On Apr 30, 2005, at 6:48 PM, John Blumel wrote:
OK, here's the code without the bug written into the example (which is inside a foreach loop that is looping through a long list of keywords),
...
while ($articleWorkText =~ m/\b$kWord\b/igs)
{
$position = pos($articleWorkText) - length($kWord);
$matchedText = substr($articleWorkText, $position, length($kWord));
$matchedText =~ s/ /_/g;
substr($patternSpace, $position, length($matchedText)) = $matchedText;
}
...
Which works fine in most cases but, if there is a wide character in $articleWorkText before the matched text, then $position, as used by substr() ends up being in front of the $position as calculated from pos().

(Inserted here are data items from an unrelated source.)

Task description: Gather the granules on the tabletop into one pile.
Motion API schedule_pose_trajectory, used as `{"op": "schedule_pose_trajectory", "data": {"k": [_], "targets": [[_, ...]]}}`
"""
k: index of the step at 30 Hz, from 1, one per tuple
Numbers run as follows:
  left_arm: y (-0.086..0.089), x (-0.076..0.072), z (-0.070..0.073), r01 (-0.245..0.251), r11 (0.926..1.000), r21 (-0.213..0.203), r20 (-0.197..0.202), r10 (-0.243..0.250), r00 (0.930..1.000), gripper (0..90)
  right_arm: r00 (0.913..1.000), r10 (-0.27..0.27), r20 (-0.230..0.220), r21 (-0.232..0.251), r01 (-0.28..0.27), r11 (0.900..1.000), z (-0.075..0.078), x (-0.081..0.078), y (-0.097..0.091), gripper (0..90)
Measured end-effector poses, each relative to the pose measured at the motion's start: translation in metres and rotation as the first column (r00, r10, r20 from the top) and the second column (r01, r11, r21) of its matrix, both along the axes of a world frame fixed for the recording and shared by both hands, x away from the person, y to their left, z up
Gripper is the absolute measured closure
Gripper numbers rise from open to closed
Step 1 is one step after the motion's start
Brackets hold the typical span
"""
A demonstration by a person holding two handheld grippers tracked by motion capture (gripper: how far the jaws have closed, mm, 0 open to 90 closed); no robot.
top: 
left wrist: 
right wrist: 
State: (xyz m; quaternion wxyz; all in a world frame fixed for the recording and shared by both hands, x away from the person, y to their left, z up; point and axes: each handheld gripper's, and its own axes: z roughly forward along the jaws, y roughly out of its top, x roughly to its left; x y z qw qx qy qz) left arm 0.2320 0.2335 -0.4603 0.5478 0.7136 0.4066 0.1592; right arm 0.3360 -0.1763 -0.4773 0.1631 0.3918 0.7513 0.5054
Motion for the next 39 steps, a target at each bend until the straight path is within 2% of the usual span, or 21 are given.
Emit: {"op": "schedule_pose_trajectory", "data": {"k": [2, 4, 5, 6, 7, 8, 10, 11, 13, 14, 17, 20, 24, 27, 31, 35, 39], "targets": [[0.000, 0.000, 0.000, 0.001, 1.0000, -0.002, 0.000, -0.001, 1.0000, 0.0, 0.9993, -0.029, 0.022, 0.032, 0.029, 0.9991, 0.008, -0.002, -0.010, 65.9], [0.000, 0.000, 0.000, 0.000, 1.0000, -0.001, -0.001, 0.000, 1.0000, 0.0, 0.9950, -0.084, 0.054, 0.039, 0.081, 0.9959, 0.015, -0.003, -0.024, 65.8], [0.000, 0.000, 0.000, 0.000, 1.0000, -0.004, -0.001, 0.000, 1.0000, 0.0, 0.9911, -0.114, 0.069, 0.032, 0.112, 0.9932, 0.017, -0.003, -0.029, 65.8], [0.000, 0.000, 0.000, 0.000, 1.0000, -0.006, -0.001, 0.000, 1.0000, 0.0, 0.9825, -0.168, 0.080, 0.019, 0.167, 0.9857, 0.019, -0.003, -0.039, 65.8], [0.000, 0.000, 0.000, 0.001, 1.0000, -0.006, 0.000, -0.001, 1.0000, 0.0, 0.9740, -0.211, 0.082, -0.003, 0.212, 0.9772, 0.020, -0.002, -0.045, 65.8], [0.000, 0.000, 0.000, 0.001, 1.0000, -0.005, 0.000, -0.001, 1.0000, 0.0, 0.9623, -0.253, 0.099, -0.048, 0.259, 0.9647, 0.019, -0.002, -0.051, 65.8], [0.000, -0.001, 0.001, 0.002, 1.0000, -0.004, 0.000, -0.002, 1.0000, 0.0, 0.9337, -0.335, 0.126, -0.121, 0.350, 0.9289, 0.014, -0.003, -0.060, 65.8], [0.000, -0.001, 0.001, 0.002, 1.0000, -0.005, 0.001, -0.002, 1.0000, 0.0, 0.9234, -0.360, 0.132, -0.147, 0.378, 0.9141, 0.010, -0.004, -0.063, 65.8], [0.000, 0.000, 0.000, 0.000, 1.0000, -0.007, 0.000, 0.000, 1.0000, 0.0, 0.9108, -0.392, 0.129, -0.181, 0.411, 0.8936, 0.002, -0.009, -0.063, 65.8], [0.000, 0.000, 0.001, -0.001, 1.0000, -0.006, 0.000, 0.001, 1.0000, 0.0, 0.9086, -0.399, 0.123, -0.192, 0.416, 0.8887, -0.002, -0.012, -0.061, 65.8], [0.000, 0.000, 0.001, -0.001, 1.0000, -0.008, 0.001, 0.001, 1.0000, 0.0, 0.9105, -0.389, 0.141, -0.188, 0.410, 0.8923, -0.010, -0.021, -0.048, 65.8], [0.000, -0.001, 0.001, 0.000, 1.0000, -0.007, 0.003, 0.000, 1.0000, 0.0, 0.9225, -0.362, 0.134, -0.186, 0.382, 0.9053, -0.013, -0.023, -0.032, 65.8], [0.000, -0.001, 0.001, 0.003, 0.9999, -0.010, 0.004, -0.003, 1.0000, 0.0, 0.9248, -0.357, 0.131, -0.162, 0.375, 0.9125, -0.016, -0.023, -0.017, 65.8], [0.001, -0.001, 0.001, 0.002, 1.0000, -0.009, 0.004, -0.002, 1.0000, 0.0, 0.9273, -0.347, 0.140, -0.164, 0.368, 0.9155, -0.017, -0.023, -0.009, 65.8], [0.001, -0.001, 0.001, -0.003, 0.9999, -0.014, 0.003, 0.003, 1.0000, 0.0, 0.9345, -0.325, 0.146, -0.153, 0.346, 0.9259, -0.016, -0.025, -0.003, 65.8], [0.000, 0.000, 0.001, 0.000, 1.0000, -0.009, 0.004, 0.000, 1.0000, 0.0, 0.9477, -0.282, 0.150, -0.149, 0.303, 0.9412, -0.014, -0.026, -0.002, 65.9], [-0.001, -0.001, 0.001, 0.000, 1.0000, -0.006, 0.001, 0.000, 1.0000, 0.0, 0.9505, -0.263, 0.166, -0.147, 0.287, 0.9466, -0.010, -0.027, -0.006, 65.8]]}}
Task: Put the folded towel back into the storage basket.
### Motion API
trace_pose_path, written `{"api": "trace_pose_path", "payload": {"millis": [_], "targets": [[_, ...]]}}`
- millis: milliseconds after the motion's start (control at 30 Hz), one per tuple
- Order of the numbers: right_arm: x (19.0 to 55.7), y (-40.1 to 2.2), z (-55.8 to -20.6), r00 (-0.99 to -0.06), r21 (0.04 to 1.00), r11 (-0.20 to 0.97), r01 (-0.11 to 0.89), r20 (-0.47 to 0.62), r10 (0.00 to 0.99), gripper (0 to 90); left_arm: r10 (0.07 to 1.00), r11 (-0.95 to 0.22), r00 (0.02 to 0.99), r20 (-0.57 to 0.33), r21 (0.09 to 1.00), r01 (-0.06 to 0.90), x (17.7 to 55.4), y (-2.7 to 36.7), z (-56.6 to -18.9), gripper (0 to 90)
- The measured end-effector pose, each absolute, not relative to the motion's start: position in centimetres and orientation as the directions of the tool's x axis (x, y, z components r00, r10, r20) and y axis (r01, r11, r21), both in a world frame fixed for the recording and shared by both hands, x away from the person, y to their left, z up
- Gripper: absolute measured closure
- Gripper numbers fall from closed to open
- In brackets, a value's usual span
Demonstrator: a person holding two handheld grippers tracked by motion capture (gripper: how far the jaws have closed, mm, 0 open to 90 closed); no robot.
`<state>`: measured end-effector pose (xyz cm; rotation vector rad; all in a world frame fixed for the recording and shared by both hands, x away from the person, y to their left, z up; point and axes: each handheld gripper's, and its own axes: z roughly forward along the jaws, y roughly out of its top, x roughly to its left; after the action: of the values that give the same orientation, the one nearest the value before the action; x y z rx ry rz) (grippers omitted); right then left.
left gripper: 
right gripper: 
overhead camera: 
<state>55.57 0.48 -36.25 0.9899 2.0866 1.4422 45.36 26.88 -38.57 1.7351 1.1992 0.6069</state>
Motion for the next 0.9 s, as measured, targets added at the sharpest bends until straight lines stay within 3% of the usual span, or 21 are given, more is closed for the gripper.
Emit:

How are $articleWorkText and $kWord being read into your app? Perl handles a variety of text encodings, but it does need to be told about the encoding to use.
If you're reading them from a file, you need to make certain to tell Perl that the file is UTF8 (or whatever) encoded. You can use Perl's three-argument open() for that:
open(FH, '<:utf8', '/path/to/file') or die;
Have a look at perluniintro and perlunicode if you haven't already.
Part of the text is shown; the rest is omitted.